● **Exercise aim**: Reproduce the listing that follows character for character, excluding its pictures.

● **Given material**:

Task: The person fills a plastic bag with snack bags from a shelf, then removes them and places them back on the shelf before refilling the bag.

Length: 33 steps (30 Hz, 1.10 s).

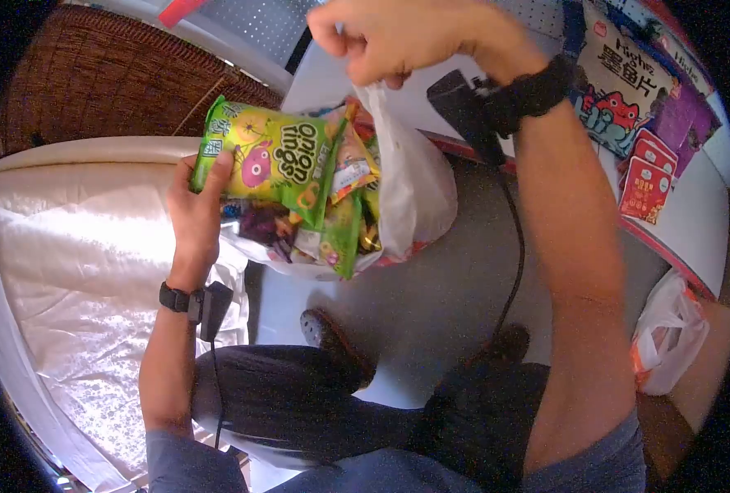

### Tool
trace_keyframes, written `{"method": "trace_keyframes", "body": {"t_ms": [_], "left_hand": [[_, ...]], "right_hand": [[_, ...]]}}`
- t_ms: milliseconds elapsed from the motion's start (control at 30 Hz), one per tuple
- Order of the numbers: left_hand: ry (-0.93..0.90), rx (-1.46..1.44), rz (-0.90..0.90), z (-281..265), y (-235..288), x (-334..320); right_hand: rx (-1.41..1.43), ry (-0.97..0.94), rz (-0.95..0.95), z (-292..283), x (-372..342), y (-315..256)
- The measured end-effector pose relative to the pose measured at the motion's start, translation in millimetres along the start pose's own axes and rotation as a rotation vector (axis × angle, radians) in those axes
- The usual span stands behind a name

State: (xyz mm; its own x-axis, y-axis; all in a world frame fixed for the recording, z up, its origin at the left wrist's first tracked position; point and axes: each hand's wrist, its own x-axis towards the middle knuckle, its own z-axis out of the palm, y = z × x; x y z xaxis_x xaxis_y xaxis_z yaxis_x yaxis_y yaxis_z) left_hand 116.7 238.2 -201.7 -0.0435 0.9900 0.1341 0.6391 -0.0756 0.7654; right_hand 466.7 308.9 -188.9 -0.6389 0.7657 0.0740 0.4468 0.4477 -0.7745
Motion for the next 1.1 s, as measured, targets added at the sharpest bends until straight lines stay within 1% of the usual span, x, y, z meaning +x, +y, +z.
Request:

● **Result of this exercise**:
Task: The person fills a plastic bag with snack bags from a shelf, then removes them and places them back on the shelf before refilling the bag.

Length: 33 steps (30 Hz, 1.10 s).


### Tool
trace_keyframes, written `{"method": "trace_keyframes", "body": {"t_ms": [_], "left_hand": [[_, ...]], "right_hand": [[_, ...]]}}`
- t_ms: milliseconds elapsed from the motion's start (control at 30 Hz), one per tuple
- Order of the numbers: left_hand: ry (-0.93..0.90), rx (-1.46..1.44), rz (-0.90..0.90), z (-281..265), y (-235..288), x (-334..320); right_hand: rx (-1.41..1.43), ry (-0.97..0.94), rz (-0.95..0.95), z (-292..283), x (-372..342), y (-315..256)
- The measured end-effector pose relative to the pose measured at the motion's start, translation in millimetres along the start pose's own axes and rotation as a rotation vector (axis × angle, radians) in those axes
- The usual span stands behind a name

State: (xyz mm; its own x-axis, y-axis; all in a world frame fixed for the recording, z up, its origin at the left wrist's first tracked position; point and axes: each hand's wrist, its own x-axis towards the middle knuckle, its own z-axis out of the palm, y = z × x; x y z xaxis_x xaxis_y xaxis_z yaxis_x yaxis_y yaxis_z) left_hand 116.7 238.2 -201.7 -0.0435 0.9900 0.1341 0.6391 -0.0756 0.7654; right_hand 466.7 308.9 -188.9 -0.6389 0.7657 0.0740 0.4468 0.4477 -0.7745
Motion for the next 1.1 s, as measured, targets added at the sharpest bends until straight lines stay within 1% of the usual span, x, y, z meaning +x, +y, +z.
Request:

That concludes the answer to the exercise.